> **Your instructions**:
Print the whole listing below exactly, skipping every picture.

> **Collected data**:
= Beginning of Section =

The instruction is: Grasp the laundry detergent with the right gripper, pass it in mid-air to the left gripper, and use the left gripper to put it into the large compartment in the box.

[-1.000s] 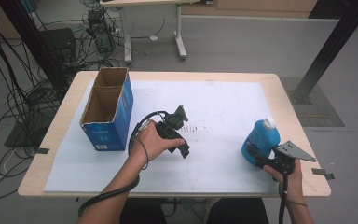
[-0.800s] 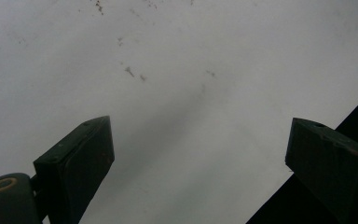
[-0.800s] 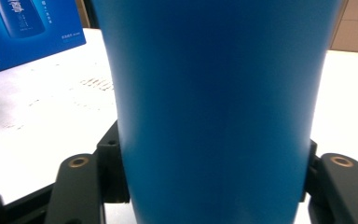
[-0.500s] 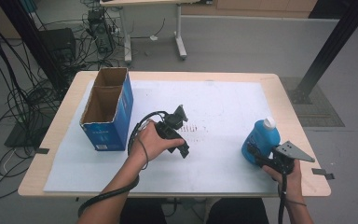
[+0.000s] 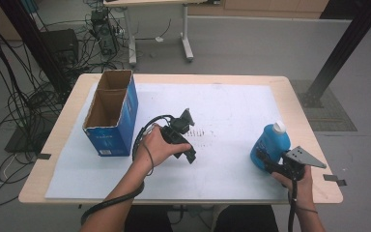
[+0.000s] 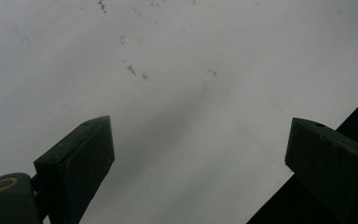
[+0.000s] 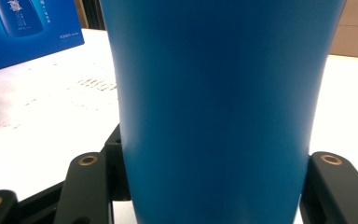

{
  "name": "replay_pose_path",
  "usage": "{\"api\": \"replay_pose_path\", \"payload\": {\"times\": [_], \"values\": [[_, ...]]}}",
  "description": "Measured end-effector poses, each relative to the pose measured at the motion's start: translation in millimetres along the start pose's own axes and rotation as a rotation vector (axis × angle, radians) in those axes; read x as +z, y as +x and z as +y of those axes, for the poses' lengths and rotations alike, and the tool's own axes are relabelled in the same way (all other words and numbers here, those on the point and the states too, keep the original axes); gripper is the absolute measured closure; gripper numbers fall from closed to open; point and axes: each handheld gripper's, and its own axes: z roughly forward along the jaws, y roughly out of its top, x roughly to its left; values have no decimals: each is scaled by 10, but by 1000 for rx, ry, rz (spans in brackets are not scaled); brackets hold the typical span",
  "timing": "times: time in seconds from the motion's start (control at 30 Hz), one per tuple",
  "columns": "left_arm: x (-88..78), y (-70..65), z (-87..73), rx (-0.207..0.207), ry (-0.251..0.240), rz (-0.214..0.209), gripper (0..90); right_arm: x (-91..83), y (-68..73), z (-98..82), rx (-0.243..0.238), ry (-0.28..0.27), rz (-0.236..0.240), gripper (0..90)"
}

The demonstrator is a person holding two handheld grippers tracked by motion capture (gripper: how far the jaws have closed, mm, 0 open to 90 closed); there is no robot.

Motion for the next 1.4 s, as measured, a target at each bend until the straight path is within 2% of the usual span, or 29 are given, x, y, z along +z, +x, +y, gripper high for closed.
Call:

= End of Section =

> **Response to the task**:
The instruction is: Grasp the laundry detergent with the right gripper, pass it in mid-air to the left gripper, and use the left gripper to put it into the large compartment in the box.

[-1.000s] 
[-0.800s] 
[-0.800s] 
[-0.500s] 
[+0.000s] 
[+0.000s] 
[+0.000s] 

{
  "name": "replay_pose_path",
  "usage": "{\"api\": \"replay_pose_path\", \"payload\": {\"times\": [_], \"values\": [[_, ...]]}}",
  "description": "Measured end-effector poses, each relative to the pose measured at the motion's start: translation in millimetres along the start pose's own axes and rotation as a rotation vector (axis × angle, radians) in those axes; read x as +z, y as +x and z as +y of those axes, for the poses' lengths and rotations alike, and the tool's own axes are relabelled in the same way (all other words and numbers here, those on the point and the states too, keep the original axes); gripper is the absolute measured closure; gripper numbers fall from closed to open; point and axes: each handheld gripper's, and its own axes: z roughly forward along the jaws, y roughly out of its top, x roughly to its left; values have no decimals: each is scaled by 10, but by 1000 for rx, ry, rz (spans in brackets are not scaled); brackets hold the typical span",
  "timing": "times: time in seconds from the motion's start (control at 30 Hz), one per tuple",
  "columns": "left_arm: x (-88..78), y (-70..65), z (-87..73), rx (-0.207..0.207), ry (-0.251..0.240), rz (-0.214..0.209), gripper (0..90); right_arm: x (-91..83), y (-68..73), z (-98..82), rx (-0.243..0.238), ry (-0.28..0.27), rz (-0.236..0.240), gripper (0..90)"
}

The demonstrator is a person holding two handheld grippers tracked by motion capture (gripper: how far the jaws have closed, mm, 0 open to 90 closed); there is no robot.

Motion for the next 1.4 s, as measured, a target at each bend until the straight path is within 2% of the usual span, or 29 are given, x, y, z along +z, +x, +y, gripper high for closed.
Call:

The required output is complete.